ABSTRACT

Currently, in the United States, the assisted reproductive technologies (ART) laboratory is subjected to minimal standards and guidelines. Although at first glance it may appear that the laboratory component of ART is heavily regulated in the US, careful scrutiny will reveal that, with exception to a few state regulations, virtually all of the standards put forth for regulating the ART laboratory are voluntary and carry no sanctions for non-compliance. One can avoid regulation by simply choosing to do so. In many regards, the ART laboratory has managed to slip through cracks in the regulatory system that governs all other clinical laboratories in this country.
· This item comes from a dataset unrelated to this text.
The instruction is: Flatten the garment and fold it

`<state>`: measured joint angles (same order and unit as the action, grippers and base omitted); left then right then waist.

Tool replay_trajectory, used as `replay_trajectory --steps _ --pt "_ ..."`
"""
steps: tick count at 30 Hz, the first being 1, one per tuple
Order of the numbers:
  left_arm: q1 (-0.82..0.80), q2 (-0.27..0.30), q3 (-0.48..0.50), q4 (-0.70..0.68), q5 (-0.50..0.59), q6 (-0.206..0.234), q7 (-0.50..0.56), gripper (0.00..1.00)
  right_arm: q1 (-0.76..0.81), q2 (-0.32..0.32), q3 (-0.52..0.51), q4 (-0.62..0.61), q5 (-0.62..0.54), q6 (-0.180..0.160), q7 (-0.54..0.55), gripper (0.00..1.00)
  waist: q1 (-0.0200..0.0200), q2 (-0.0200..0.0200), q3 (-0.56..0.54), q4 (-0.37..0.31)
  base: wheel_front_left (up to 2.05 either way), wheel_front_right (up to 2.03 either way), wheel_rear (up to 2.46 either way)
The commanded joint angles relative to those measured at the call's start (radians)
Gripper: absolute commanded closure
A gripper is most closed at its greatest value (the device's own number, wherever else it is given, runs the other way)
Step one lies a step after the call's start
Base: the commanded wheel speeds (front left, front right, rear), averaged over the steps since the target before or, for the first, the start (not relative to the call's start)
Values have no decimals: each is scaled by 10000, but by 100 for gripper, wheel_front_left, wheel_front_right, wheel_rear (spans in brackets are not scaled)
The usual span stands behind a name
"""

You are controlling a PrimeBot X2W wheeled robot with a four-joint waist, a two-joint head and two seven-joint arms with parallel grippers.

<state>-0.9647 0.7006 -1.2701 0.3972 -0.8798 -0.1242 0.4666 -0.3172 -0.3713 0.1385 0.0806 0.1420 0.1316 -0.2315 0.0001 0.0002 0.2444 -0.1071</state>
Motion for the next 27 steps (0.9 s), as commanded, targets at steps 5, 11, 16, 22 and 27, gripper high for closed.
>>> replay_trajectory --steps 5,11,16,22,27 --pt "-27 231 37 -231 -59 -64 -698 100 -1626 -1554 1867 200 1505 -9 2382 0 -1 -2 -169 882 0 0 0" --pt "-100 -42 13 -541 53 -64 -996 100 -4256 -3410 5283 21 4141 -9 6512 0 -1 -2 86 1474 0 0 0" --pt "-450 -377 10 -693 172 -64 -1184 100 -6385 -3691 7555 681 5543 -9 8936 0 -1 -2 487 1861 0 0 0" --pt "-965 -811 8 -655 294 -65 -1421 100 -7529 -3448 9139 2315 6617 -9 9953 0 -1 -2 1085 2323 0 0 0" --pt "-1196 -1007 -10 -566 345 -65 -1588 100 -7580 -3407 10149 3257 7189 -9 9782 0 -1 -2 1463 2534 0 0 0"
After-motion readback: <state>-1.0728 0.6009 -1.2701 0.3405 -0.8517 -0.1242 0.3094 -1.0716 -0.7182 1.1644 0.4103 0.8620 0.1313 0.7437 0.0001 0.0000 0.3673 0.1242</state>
The reasons that ART has avoided regulatory oversight are many and hotly debated, but center around one primary point of contention: the definition of the term clinical laboratory as it relates to ART, and the subtle differences between the practice of medicine (therapy), which is essentially devoid of legislative oversight, versus laboratory testing (diagnosis), which is heavily regulated.1 Few will argue that, for example, a laboratory performing a semen analysis or hormone assays is a “diagnostic laboratory” and should be subject to federally mandated oversight. However, many view the procedures carried out in the embryology laboratory, including oocyte isolation, fertilization, embryo development and transfer, as part of the patient’s treatment and that no useful information is gleaned from these procedures. Thus, the embryologist is involved in the patient’s therapy (the practice of medicine) and the oversight mechanisms which govern diagnostic testing do not apply to this “laboratory.” Some have gone so far as to say that these are not “laboratories” at all, and would prefer the term “embryo culture rooms” or “embryo intensive care units.”